Still hampered by strong winds but managed to get a reasonable MiniSHG image in the wavelength of Mg (b2)
All the current active areas and regions of faculae visible - AR 2924/5/6/7/8
plus these a bit of faculae up in the north east....
Enjoy
Yes Ken, I am in agreement with John re improvement with sharpness and details shown in this Mg image. Definitely going in the right direction in my opinion.
Thanks guys.
The current weather has been very frustrating.
I can’t seem to get enough good clear spells to bed down any marginal improvements.
Onwards and Upwards
Mirko,
Depending on your setup it can take between 120 sec and 9 sec.
If you just let the solar disk drift across the slit it's 120 sec. If you use the slew buttons on your mount (ie x2 or x3 sidereal) you can get down to 9sec.
The other issue is obtaining sufficient frames during the scan video.
The size of the solar disk is close to 1/100 the telescope focal length. An ED80 for example gives a solar image of 5.6mm, using an ASI 178 camera with 2.4 micron pixels this equals 2327 pixel.
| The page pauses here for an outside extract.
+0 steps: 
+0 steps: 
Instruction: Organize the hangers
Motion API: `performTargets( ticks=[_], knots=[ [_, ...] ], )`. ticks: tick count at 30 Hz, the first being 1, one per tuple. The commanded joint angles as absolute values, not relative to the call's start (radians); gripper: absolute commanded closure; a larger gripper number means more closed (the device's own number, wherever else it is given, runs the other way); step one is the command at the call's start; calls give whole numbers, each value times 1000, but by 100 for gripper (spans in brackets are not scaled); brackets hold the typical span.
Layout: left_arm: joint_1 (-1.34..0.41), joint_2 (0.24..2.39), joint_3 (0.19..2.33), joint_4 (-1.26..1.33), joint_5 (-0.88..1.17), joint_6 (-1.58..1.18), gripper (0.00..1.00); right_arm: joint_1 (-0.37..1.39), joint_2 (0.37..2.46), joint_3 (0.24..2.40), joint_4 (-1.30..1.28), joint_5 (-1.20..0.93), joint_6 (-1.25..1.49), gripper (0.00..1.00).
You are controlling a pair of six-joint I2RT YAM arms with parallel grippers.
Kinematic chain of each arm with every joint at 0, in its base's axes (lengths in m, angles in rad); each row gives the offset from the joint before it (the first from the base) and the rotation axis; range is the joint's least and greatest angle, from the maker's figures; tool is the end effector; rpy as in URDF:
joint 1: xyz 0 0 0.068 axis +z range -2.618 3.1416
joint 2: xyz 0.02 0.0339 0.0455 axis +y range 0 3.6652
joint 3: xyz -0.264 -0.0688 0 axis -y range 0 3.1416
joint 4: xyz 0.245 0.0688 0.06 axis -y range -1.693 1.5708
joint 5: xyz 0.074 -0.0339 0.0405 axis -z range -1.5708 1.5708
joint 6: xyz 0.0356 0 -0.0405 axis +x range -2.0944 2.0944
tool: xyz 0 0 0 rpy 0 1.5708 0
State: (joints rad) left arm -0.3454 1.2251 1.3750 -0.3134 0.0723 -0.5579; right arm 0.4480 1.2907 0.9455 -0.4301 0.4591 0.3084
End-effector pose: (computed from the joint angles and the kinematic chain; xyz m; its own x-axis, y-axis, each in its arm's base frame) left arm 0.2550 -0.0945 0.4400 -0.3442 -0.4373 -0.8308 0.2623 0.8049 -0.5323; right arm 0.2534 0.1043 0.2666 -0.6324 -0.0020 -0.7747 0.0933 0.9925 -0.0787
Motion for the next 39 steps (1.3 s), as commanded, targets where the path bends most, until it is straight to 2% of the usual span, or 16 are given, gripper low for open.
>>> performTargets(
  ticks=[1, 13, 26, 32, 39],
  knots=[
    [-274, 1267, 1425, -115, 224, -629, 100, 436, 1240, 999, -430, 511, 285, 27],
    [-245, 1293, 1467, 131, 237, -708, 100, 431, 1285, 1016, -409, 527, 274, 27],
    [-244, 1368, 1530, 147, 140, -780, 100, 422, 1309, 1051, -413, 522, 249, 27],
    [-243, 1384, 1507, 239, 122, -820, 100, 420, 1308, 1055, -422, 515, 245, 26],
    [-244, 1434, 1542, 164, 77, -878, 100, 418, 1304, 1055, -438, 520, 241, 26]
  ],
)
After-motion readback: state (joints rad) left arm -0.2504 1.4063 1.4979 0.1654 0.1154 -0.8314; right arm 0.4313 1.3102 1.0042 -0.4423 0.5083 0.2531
To get a pretty close to circular scanned image (to minimise geometric corrections) you then need to record approx 2327 frames. This leads to a frame rate of 2327/9 = 258 fps.
(With the drift method you'd only need 2327/120 = 19.4 fps)
Hope that helps.
(Oh, it takes around 3-4 sec (!!!) to process the video into an image. The INTI software is very fast.)